Where innocence was interrupted.
Where fear entered before language had a chance to form.
Once a place is marked like that, you do not linger there.
You do not soften.
You do not move slowly.
You leave.
Leaving Kept Me Alive
I left through numbing.
I left through control.
I left through distance.
I did not abandon my body because I hated it.
I abandoned it because returning meant proximity.
Proximity to memory.
Proximity to sensation.
Proximity to something my nervous system was never taught how to hold.
Addiction helped me leave.
Disconnection helped me leave.
Competence helped me leave.
They worked.
Until they did not.
When Survival Stops Working
There is a moment when the strategies that once kept you alive go quiet.

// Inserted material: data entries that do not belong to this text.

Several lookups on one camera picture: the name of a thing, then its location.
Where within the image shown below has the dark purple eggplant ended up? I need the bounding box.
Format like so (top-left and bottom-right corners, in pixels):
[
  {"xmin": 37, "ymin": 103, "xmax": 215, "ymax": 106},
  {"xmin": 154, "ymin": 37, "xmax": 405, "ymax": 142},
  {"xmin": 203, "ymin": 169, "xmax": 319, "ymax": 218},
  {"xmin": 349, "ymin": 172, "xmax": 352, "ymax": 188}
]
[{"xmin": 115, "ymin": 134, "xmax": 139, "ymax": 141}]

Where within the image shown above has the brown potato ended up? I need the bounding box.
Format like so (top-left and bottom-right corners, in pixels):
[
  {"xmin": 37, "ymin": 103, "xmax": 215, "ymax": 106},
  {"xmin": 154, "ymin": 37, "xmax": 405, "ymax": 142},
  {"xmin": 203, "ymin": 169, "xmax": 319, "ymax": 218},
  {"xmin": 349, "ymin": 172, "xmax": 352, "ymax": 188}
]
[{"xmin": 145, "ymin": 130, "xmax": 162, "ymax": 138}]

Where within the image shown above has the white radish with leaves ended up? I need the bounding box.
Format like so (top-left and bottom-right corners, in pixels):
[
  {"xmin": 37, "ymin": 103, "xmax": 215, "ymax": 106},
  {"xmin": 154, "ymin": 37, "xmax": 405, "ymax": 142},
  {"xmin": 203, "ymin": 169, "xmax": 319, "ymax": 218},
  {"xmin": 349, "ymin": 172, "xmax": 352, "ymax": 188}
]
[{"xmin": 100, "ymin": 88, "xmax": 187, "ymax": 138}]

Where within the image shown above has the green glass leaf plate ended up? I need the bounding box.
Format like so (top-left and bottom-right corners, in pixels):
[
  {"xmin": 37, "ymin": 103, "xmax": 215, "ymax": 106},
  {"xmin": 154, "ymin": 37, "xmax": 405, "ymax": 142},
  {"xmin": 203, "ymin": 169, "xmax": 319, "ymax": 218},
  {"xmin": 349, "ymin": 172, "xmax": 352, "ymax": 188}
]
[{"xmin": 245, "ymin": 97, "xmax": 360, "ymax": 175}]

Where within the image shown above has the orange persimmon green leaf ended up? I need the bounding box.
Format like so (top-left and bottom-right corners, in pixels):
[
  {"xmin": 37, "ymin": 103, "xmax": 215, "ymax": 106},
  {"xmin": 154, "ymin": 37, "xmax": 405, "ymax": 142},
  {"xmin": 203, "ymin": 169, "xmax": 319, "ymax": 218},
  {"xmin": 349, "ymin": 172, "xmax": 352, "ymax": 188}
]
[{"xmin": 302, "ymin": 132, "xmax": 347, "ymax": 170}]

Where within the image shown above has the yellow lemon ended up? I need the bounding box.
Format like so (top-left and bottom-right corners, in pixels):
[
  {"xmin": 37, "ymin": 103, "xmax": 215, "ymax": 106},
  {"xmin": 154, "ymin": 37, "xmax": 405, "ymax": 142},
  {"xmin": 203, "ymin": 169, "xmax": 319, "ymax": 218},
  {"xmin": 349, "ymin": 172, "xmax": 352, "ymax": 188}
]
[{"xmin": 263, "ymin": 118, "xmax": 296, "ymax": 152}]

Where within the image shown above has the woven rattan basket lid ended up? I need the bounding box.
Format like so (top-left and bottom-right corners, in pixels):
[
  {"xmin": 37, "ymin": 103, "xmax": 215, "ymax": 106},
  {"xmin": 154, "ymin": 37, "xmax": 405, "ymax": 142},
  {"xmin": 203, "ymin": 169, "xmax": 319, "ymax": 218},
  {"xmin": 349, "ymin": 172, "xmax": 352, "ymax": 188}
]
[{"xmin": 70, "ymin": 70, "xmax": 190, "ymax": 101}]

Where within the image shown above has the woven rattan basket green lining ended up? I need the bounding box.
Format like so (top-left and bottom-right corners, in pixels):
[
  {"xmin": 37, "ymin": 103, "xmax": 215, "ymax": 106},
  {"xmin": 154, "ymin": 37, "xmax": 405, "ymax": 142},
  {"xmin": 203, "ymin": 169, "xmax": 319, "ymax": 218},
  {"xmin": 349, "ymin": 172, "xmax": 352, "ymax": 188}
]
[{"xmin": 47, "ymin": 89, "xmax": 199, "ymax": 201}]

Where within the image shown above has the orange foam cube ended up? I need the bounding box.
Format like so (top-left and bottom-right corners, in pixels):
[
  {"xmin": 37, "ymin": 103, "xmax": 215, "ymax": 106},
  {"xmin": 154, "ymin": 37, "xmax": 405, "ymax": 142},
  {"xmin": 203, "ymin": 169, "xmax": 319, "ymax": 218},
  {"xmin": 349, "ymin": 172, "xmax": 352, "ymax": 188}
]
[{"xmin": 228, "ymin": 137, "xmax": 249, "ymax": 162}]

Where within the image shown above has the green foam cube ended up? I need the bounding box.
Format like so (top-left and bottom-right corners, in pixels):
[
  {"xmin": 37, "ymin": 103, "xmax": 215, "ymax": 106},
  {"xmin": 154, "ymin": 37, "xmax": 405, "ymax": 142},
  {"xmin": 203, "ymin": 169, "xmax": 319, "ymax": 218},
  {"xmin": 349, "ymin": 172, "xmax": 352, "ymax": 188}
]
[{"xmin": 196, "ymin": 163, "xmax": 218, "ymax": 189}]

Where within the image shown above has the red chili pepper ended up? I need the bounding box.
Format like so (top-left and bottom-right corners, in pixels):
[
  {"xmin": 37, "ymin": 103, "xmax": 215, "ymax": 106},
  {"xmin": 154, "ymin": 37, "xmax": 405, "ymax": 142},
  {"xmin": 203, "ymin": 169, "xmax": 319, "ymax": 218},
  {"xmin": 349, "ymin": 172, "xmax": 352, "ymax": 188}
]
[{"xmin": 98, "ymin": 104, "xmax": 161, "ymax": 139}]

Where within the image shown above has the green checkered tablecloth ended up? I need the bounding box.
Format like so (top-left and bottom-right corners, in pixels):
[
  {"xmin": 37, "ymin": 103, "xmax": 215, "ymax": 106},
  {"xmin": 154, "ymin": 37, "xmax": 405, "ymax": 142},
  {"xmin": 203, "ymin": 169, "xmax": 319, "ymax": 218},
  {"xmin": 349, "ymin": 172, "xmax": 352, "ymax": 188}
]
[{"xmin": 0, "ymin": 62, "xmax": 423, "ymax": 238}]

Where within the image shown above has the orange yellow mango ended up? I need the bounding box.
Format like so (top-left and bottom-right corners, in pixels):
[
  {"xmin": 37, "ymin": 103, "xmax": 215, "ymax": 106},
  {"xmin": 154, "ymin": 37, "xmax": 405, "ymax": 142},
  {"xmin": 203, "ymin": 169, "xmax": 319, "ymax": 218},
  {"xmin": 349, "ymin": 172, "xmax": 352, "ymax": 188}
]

They do not collapse dramatically.
They do not announce their failure.
They simply stop taking you anywhere.
And you are left standing exactly where you have been avoiding.
That was when the penny dropped.
Naming the Truth
My body was never the site of my failure.
It was the site of the crime.
That distinction matters.
Failure invites correction.
Crime demands acknowledgement.
Acknowledgement changes what comes next.
The Site of Return
This is not a chapter about fixing myself.
It is not about forcing health or performing resilience.
It is about reclamation.
About teaching my body, slowly, that I am no longer leaving it behind.
That care is not punishment.
That strength does not require violence.
That presence is no longer dangerous.
What Care Means Now
Fitness is not a goal.
Nourishment is not self-improvement.
Rest is not indulgence.
They are acts of repair.
Acts of loyalty.
Acts of staying.
Not dramatic.
Not aesthetic.
Just consistent.
Staying
I am done running.
I am done dissociating.
I am done treating survival strategies like character flaws.
They were intelligent.
They were necessary.
They kept me alive.
And now, I am choosing to stay.
Not to erase what happened.
Not to redeem the past.
But to live from this body anyway.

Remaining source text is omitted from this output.